Each entry is to be output precisely as it appears.

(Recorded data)
[Start of section]
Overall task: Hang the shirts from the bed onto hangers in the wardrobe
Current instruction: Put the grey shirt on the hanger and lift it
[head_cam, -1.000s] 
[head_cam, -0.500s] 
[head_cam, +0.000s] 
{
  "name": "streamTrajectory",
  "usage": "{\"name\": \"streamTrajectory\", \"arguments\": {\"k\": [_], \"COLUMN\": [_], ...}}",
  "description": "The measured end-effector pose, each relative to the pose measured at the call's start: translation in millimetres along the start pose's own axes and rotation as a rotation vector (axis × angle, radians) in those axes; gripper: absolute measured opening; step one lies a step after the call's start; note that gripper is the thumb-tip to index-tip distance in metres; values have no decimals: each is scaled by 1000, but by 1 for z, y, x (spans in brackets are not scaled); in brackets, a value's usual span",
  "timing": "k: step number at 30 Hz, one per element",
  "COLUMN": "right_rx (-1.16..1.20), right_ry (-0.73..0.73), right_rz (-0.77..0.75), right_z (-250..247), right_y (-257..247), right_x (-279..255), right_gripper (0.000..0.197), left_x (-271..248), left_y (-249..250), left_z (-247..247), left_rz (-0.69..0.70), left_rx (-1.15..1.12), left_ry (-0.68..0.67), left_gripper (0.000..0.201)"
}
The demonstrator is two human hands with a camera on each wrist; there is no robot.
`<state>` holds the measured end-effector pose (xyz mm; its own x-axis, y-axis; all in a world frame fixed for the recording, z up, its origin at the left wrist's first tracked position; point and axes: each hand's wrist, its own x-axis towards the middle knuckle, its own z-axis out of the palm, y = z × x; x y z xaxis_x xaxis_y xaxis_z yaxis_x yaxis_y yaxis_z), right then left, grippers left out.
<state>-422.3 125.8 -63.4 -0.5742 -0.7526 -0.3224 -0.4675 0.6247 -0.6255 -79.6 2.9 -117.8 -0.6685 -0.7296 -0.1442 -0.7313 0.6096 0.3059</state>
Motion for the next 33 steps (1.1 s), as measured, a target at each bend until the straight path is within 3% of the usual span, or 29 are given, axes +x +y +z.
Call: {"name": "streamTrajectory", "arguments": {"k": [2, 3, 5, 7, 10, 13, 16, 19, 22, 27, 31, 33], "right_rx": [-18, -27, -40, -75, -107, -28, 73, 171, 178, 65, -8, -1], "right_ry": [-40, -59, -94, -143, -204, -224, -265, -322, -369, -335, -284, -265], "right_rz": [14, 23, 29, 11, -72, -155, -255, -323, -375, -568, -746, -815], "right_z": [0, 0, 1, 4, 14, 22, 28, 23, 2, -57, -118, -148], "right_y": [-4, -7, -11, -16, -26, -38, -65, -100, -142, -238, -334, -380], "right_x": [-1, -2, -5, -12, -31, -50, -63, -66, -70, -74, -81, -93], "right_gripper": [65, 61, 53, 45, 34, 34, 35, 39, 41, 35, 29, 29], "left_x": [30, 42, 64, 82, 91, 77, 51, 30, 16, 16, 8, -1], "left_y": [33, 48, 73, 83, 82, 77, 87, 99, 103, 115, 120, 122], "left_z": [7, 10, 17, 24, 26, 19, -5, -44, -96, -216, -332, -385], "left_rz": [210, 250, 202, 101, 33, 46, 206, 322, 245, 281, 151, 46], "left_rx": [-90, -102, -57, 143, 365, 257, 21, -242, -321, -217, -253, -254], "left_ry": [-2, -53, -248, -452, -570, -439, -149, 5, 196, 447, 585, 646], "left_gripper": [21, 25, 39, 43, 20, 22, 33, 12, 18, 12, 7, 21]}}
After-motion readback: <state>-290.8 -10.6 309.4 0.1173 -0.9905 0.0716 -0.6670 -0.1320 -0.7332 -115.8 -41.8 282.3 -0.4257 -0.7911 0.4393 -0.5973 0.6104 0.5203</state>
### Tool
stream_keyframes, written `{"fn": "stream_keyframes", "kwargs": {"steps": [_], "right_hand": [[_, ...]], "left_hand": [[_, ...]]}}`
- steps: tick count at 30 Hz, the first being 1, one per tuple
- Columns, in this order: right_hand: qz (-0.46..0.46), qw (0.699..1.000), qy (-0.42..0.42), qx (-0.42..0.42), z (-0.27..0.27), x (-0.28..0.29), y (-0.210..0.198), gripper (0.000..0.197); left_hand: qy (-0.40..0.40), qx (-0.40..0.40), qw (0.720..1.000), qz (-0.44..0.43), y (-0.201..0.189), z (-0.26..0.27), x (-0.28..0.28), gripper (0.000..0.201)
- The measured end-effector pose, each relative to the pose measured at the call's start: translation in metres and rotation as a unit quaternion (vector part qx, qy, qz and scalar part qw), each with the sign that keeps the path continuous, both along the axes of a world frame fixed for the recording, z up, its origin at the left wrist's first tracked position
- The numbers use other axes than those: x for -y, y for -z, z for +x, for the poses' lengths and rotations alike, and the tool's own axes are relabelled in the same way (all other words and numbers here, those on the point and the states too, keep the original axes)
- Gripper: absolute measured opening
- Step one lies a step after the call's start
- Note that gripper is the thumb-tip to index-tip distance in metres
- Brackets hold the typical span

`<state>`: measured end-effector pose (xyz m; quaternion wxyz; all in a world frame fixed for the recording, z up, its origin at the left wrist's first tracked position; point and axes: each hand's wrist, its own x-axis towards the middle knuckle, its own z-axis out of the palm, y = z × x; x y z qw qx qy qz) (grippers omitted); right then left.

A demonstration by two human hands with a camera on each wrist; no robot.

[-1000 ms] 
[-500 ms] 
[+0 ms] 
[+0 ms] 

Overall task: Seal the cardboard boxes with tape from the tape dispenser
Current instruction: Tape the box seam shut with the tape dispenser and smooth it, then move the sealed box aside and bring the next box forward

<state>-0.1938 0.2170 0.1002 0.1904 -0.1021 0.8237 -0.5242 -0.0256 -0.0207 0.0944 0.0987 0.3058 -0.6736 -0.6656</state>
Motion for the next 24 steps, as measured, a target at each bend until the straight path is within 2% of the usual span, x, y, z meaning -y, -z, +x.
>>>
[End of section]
▶ [TASK RESULT]
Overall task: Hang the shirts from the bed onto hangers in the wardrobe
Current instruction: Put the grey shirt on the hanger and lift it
[head_cam, -1.000s] 
[head_cam, -0.500s] 
[head_cam, +0.000s] 
{
  "name": "streamTrajectory",
  "usage": "{\"name\": \"streamTrajectory\", \"arguments\": {\"k\": [_], \"COLUMN\": [_], ...}}",
  "description": "The measured end-effector pose, each relative to the pose measured at the call's start: translation in millimetres along the start pose's own axes and rotation as a rotation vector (axis × angle, radians) in those axes; gripper: absolute measured opening; step one lies a step after the call's start; note that gripper is the thumb-tip to index-tip distance in metres; values have no decimals: each is scaled by 1000, but by 1 for z, y, x (spans in brackets are not scaled); in brackets, a value's usual span",
  "timing": "k: step number at 30 Hz, one per element",
  "COLUMN": "right_rx (-1.16..1.20), right_ry (-0.73..0.73), right_rz (-0.77..0.75), right_z (-250..247), right_y (-257..247), right_x (-279..255), right_gripper (0.000..0.197), left_x (-271..248), left_y (-249..250), left_z (-247..247), left_rz (-0.69..0.70), left_rx (-1.15..1.12), left_ry (-0.68..0.67), left_gripper (0.000..0.201)"
}
The demonstrator is two human hands with a camera on each wrist; there is no robot.
`<state>` holds the measured end-effector pose (xyz mm; its own x-axis, y-axis; all in a world frame fixed for the recording, z up, its origin at the left wrist's first tracked position; point and axes: each hand's wrist, its own x-axis towards the middle knuckle, its own z-axis out of the palm, y = z × x; x y z xaxis_x xaxis_y xaxis_z yaxis_x yaxis_y yaxis_z), right then left, grippers left out.
<state>-422.3 125.8 -63.4 -0.5742 -0.7526 -0.3224 -0.4675 0.6247 -0.6255 -79.6 2.9 -117.8 -0.6685 -0.7296 -0.1442 -0.7313 0.6096 0.3059</state>
Motion for the next 33 steps (1.1 s), as measured, a target at each bend until the straight path is within 3% of the usual span, or 29 are given, axes +x +y +z.
Call: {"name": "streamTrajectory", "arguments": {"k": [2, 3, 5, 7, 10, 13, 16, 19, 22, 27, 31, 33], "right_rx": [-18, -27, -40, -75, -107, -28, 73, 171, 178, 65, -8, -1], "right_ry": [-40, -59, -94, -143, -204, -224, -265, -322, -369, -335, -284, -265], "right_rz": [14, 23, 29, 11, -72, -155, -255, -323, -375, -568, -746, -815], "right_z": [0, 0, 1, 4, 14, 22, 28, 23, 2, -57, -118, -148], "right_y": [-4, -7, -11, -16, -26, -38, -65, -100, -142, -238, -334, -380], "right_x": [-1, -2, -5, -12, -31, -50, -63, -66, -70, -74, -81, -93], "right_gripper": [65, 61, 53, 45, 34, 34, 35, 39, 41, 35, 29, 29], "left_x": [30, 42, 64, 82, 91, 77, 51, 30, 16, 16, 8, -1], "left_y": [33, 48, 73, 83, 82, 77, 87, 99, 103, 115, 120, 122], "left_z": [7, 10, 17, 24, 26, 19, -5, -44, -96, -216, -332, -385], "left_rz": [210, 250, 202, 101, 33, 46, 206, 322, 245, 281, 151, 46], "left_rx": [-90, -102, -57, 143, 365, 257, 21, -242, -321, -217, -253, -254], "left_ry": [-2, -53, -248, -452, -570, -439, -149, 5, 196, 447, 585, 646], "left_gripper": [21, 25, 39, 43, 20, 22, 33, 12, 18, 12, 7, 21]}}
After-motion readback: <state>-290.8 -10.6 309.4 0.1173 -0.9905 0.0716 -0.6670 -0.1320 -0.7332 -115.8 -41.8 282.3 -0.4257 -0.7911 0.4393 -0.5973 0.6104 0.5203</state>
### Tool
stream_keyframes, written `{"fn": "stream_keyframes", "kwargs": {"steps": [_], "right_hand": [[_, ...]], "left_hand": [[_, ...]]}}`
- steps: tick count at 30 Hz, the first being 1, one per tuple
- Columns, in this order: right_hand: qz (-0.46..0.46), qw (0.699..1.000), qy (-0.42..0.42), qx (-0.42..0.42), z (-0.27..0.27), x (-0.28..0.29), y (-0.210..0.198), gripper (0.000..0.197); left_hand: qy (-0.40..0.40), qx (-0.40..0.40), qw (0.720..1.000), qz (-0.44..0.43), y (-0.201..0.189), z (-0.26..0.27), x (-0.28..0.28), gripper (0.000..0.201)
- The measured end-effector pose, each relative to the pose measured at the call's start: translation in metres and rotation as a unit quaternion (vector part qx, qy, qz and scalar part qw), each with the sign that keeps the path continuous, both along the axes of a world frame fixed for the recording, z up, its origin at the left wrist's first tracked position
- The numbers use other axes than those: x for -y, y for -z, z for +x, for the poses' lengths and rotations alike, and the tool's own axes are relabelled in the same way (all other words and numbers here, those on the point and the states too, keep the original axes)
- Gripper: absolute measured opening
- Step one lies a step after the call's start
- Note that gripper is the thumb-tip to index-tip distance in metres
- Brackets hold the typical span

`<state>`: measured end-effector pose (xyz m; quaternion wxyz; all in a world frame fixed for the recording, z up, its origin at the left wrist's first tracked position; point and axes: each hand's wrist, its own x-axis towards the middle knuckle, its own z-axis out of the palm, y = z × x; x y z qw qx qy qz) (grippers omitted); right then left.

A demonstration by two human hands with a camera on each wrist; no robot.

[-1000 ms] 
[-500 ms] 
[+0 ms] 
[+0 ms] 

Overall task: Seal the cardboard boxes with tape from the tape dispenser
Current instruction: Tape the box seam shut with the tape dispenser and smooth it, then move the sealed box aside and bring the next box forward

<state>-0.1938 0.2170 0.1002 0.1904 -0.1021 0.8237 -0.5242 -0.0256 -0.0207 0.0944 0.0987 0.3058 -0.6736 -0.6656</state>
Motion for the next 24 steps, as measured, a target at each bend until the straight path is within 2% of the usual span, x, y, z meaning -y, -z, +x.
>>>

This exercise requires no additional output.